What is required: Restate word for word every line from the top of the data below down through the line that holds "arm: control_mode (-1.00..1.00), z".

Exercise data:
========
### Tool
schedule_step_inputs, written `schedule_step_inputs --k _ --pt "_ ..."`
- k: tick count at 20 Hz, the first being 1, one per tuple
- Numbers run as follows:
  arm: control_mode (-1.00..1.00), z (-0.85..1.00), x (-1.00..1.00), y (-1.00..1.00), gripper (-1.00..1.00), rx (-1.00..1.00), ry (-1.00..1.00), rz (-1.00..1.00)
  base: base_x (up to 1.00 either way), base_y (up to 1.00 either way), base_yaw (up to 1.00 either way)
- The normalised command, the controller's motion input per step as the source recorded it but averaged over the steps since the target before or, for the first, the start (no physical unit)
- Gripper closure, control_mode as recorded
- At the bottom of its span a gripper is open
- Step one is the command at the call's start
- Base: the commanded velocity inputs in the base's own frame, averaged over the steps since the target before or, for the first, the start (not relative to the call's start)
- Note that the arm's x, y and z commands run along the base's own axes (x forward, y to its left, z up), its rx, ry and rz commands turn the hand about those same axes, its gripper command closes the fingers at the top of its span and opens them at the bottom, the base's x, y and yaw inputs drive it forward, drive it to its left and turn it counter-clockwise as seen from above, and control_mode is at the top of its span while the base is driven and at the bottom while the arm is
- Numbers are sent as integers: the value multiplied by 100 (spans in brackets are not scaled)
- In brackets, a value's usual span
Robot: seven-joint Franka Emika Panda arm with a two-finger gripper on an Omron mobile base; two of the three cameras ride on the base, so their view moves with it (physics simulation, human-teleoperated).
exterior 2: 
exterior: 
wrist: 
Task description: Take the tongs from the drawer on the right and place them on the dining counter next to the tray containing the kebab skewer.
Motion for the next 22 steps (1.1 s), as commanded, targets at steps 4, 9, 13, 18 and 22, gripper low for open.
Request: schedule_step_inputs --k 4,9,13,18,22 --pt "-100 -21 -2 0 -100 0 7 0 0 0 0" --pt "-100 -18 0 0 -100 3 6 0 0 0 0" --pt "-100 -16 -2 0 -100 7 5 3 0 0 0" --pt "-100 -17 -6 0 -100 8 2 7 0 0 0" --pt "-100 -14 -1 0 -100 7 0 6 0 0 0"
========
Output for this task:
### Tool
schedule_step_inputs, written `schedule_step_inputs --k _ --pt "_ ..."`
- k: tick count at 20 Hz, the first being 1, one per tuple
- Numbers run as follows:
  arm: control_mode (-1.00..1.00), z (-0.85..1.00), x (-1.00..1.00), y (-1.00..1.00), gripper (-1.00..1.00), rx (-1.00..1.00), ry (-1.00..1.00), rz (-1.00..1.00)

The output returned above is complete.